A 2016 pilot study of 16 patients having ED postprostatectomy demonstrated that there was a median change in IIEF-5 scores by +3.5 (range: −1 to +8; P= 0.0049) at 1 month and +1 (range: −3 to –14; P= 0.046) at 12 months, respectively.[10] There were no severe side effects reported from this study, and the authors concluded that Li-ESWT may also have utility in improving erectile function after bilateral nerve-sparing radical prostatectomy. A drawback of the 2016 pilot study is that it lacks the use of erectogenic aids in the study population, the use of control groups, and small patient numbers. The difference in outcomes between the pilot study and the study by Chung et al. may perhaps be explained by the uncontrolled differences in time between surgery and application of Li-ESWT. A substantial lapse of time since surgery may have led to more significant penile fibrosis, implying that the use of Li-ESWT at an earlier stage postsurgery could have prevented fibrosis caused by long-term hypoxia from missing erections. More studies are needed to investigate if there are critical time points where Li-ESWT can be implemented for maximal benefit in patients.
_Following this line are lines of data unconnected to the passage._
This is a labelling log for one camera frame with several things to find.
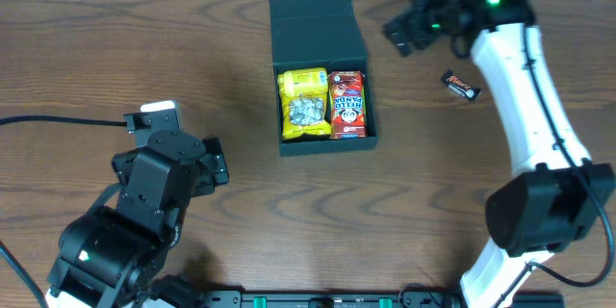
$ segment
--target snack package
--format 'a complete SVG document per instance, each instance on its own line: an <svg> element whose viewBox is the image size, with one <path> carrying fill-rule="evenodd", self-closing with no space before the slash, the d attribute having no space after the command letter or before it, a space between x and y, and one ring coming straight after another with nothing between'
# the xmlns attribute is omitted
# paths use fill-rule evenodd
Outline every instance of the snack package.
<svg viewBox="0 0 616 308"><path fill-rule="evenodd" d="M441 81L451 90L453 90L458 95L464 97L470 102L475 101L477 97L481 94L481 88L473 88L468 84L462 82L456 75L453 74L453 71L448 70L445 72L443 77L441 77Z"/></svg>
<svg viewBox="0 0 616 308"><path fill-rule="evenodd" d="M291 70L278 75L282 103L282 139L331 134L325 121L327 71L322 67Z"/></svg>
<svg viewBox="0 0 616 308"><path fill-rule="evenodd" d="M366 137L364 74L335 71L329 74L331 138Z"/></svg>

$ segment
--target red snack box
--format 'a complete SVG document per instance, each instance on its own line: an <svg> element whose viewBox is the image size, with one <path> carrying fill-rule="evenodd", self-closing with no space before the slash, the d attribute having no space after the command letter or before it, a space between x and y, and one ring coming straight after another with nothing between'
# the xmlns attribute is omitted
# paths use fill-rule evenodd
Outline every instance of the red snack box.
<svg viewBox="0 0 616 308"><path fill-rule="evenodd" d="M334 71L328 79L331 138L366 137L364 74L361 71Z"/></svg>

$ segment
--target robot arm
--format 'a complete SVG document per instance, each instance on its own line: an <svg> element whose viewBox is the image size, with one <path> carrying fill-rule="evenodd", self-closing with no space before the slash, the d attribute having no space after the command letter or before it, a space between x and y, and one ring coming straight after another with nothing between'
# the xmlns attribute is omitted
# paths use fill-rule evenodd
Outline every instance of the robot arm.
<svg viewBox="0 0 616 308"><path fill-rule="evenodd" d="M514 177L534 171L539 164L545 164L550 169L569 166L560 150L553 145L551 129L525 69L522 30L522 23L501 25L496 31L483 30L471 50L473 61L494 95L509 143ZM541 91L569 153L582 166L583 160L590 161L590 155L579 142L560 104L544 59L539 28L528 30L529 46L532 57L536 59L535 71ZM515 292L530 276L526 264L542 263L552 256L552 252L542 249L510 257L507 251L490 239L473 267L462 276L460 287L464 300L470 307L498 308L496 302L500 302L501 307L508 307ZM517 280L521 273L524 278ZM517 285L510 294L501 298L516 281Z"/></svg>
<svg viewBox="0 0 616 308"><path fill-rule="evenodd" d="M144 105L124 117L137 149L112 159L121 186L117 204L105 206L111 194L104 192L62 233L47 278L51 307L140 304L180 240L191 199L228 182L218 139L184 133L173 102Z"/></svg>
<svg viewBox="0 0 616 308"><path fill-rule="evenodd" d="M580 240L597 211L555 143L552 129L527 70L534 62L543 95L564 147L603 205L614 189L609 165L593 165L565 116L543 55L539 28L527 0L413 0L413 7L385 26L401 55L411 44L425 49L439 36L469 47L499 111L511 156L513 181L486 203L490 240L459 283L471 308L507 307L532 271L571 241Z"/></svg>

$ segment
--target green led light
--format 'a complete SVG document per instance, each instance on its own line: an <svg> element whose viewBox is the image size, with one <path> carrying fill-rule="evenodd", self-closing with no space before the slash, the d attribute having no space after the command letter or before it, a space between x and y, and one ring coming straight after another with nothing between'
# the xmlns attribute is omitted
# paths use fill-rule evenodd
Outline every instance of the green led light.
<svg viewBox="0 0 616 308"><path fill-rule="evenodd" d="M90 256L88 255L88 253L85 250L82 250L79 253L79 260L83 261L83 262L87 262L87 260L90 259Z"/></svg>
<svg viewBox="0 0 616 308"><path fill-rule="evenodd" d="M394 305L391 298L380 298L378 300L379 308L392 308Z"/></svg>
<svg viewBox="0 0 616 308"><path fill-rule="evenodd" d="M254 297L253 308L268 308L268 300L265 297Z"/></svg>
<svg viewBox="0 0 616 308"><path fill-rule="evenodd" d="M501 3L501 0L485 0L490 6L498 6Z"/></svg>

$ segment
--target black wire
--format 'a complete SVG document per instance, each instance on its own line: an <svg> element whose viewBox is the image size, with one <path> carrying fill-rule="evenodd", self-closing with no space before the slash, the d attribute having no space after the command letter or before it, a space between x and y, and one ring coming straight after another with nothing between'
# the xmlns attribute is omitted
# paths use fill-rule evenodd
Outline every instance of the black wire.
<svg viewBox="0 0 616 308"><path fill-rule="evenodd" d="M529 262L528 265L535 266L536 268L543 270L545 273L549 274L550 276L554 277L555 279L567 285L577 287L577 288L588 288L588 287L595 286L601 283L609 275L609 272L614 263L614 236L612 234L612 229L609 223L609 218L607 217L607 213L603 209L603 206L601 202L599 201L599 199L597 198L597 196L595 195L595 193L592 191L592 189L588 185L586 178L582 175L578 166L576 165L571 155L567 151L565 145L563 144L564 140L558 134L556 125L554 124L552 116L550 115L548 105L546 104L546 100L544 99L543 93L541 92L541 87L539 87L539 82L537 81L537 76L535 75L535 72L534 72L534 60L530 57L530 52L528 49L528 37L527 37L527 32L526 32L526 26L527 25L525 23L522 29L522 38L524 41L524 53L526 56L526 66L528 69L528 73L530 74L532 85L534 86L535 93L537 94L537 98L539 99L539 103L541 104L541 108L546 117L546 121L548 122L548 125L550 126L550 129L552 130L552 135L554 136L556 145L560 149L562 156L567 161L567 164L571 167L572 171L574 172L574 175L579 180L579 183L581 184L582 188L588 195L588 198L590 199L593 206L597 210L599 219L601 220L603 224L603 230L605 231L605 239L607 242L607 255L606 255L605 263L603 265L603 269L599 273L599 275L597 275L594 279L591 279L589 281L580 282L580 281L569 279L563 276L562 274L557 273L553 269L550 269L539 263Z"/></svg>
<svg viewBox="0 0 616 308"><path fill-rule="evenodd" d="M37 298L37 301L40 307L47 308L47 301L45 300L45 296L42 294L42 291L40 290L37 283L32 279L30 274L28 274L28 271L24 269L21 266L21 264L19 264L19 261L15 259L15 257L11 254L9 249L2 243L2 241L0 241L0 254L5 260L7 260L7 263L9 263L9 266L11 266L13 270L15 271L15 273L19 275L19 277L26 284L26 286L28 286L28 289L30 289L32 294L34 294L34 296Z"/></svg>
<svg viewBox="0 0 616 308"><path fill-rule="evenodd" d="M398 293L398 303L402 304L402 306L404 306L404 303L402 303L402 294L406 293L406 289L412 288L412 287L425 288L425 285L420 284L420 283L406 284L404 288L402 288L402 290L400 290L400 292ZM430 298L432 298L432 300L434 301L434 304L436 304L438 307L443 307L443 301L439 302L436 299L436 297L434 297L432 292L427 292L427 293L430 295Z"/></svg>
<svg viewBox="0 0 616 308"><path fill-rule="evenodd" d="M522 279L524 279L524 276L528 273L532 271L532 265L531 264L526 264L524 266L524 269L520 272L520 274L518 274L518 276L516 277L516 279L513 281L513 283L511 283L511 285L509 286L509 288L507 288L507 290L500 294L499 300L497 300L497 302L493 305L494 308L499 308L499 306L501 305L501 303L503 303L507 297L509 295L511 295L511 293L513 293L513 291L516 289L516 287L518 286L518 284L520 284L520 282L522 281Z"/></svg>
<svg viewBox="0 0 616 308"><path fill-rule="evenodd" d="M111 121L111 120L95 120L95 119L81 119L66 116L51 116L51 115L18 115L9 116L0 119L0 125L6 125L22 121L55 121L70 124L84 124L84 125L104 125L104 126L126 126L126 121Z"/></svg>
<svg viewBox="0 0 616 308"><path fill-rule="evenodd" d="M124 189L124 187L119 183L114 183L107 186L107 188L105 188L105 190L98 196L98 198L96 198L94 203L92 203L91 207L88 208L86 214L94 214L94 212L104 206L110 198L114 197L114 195L117 192L120 192L122 189Z"/></svg>
<svg viewBox="0 0 616 308"><path fill-rule="evenodd" d="M85 124L85 125L104 125L104 126L126 126L125 121L109 121L109 120L95 120L95 119L81 119L81 118L73 118L73 117L65 117L65 116L51 116L51 115L19 115L19 116L9 116L0 119L0 125L12 124L23 121L55 121L55 122L63 122L70 124ZM26 284L28 289L32 292L32 294L37 298L38 304L42 308L47 308L47 301L45 301L45 296L42 294L37 283L32 279L28 271L24 269L19 261L15 259L15 257L11 254L9 249L0 241L0 254L2 257L9 263L11 268L17 273L19 278Z"/></svg>
<svg viewBox="0 0 616 308"><path fill-rule="evenodd" d="M451 52L458 59L467 59L471 56L471 53L467 50L465 53L462 53L458 50L458 39L459 36L452 36L449 41L449 47L451 48Z"/></svg>
In a study by Gruenwald et al.,[11] which evaluated the effects of Li-ESWT on 29 men with ED who failed PDE5-Is, of which 21 had diabetes, it was found that the 21 patients with diabetes did respond to Li-ESWT. Cavernosal blood flow and penile endothelial function, as measured by venous occlusion plethysmography of the penis, were both found to be significantly improved (P = 0.0001) in the men who responded to Li-ESWT.

To date, the mechanism of action of Li-ESWT in the management of ED is still incompletely elucidated. However, animal studies have provided various hypotheses. In 2013, Qiu et al. established that ESWT significantly restored erectile function in rates with streptozotocin-induced diabetes mellitus, similar to those exhibited by healthy controls.[12] These improvements were attributed to endothelial and smooth muscle regeneration in the penis mediated by recruitment of endogenous smooth muscle cells after Li-ESWT. A 2016 mice-model study by Assaly-Kaddoum et al.[13] then further suggested that Li-ESWT's improvements in erectile function may not be mediated through the usual mechanism dependent on nitric oxide and cyclic guanosine monophosphate but continued to reaffirm Li-ESWT's utility in improving erectile function. They suggested that the effects of Li-ESWT could be further potentiated by sildenafil treatment.

Human studies have demonstrated a statistically significant improvement in flow-mediated dilation in patients treated with Li-ESWT, indicating that animal studies may correlate well with human studies in terms of penile hemodynamics and endothelial function. More studies are required to elucidate the exact metabolic pathways behind the therapeutic changes associated with Li-ESWT.

Based on the current body of evidence of Li-ESWT, it is not difficult to see a paradigm shift in ED treatment. As with other therapies, stringent patient selection is crucial in maximizing the benefits of Li-ESWT, and more randomized controlled studies are needed to investigate outcomes of patients with vascular ED and nonvascular ED. We conclude that while the exact mechanism of action of how Li-ESWT improves ED is not fully clear, angiogenesis appears to be the key. This treatment option seeks to modify the underlying disease process of ED instead of merely augmenting erectile function.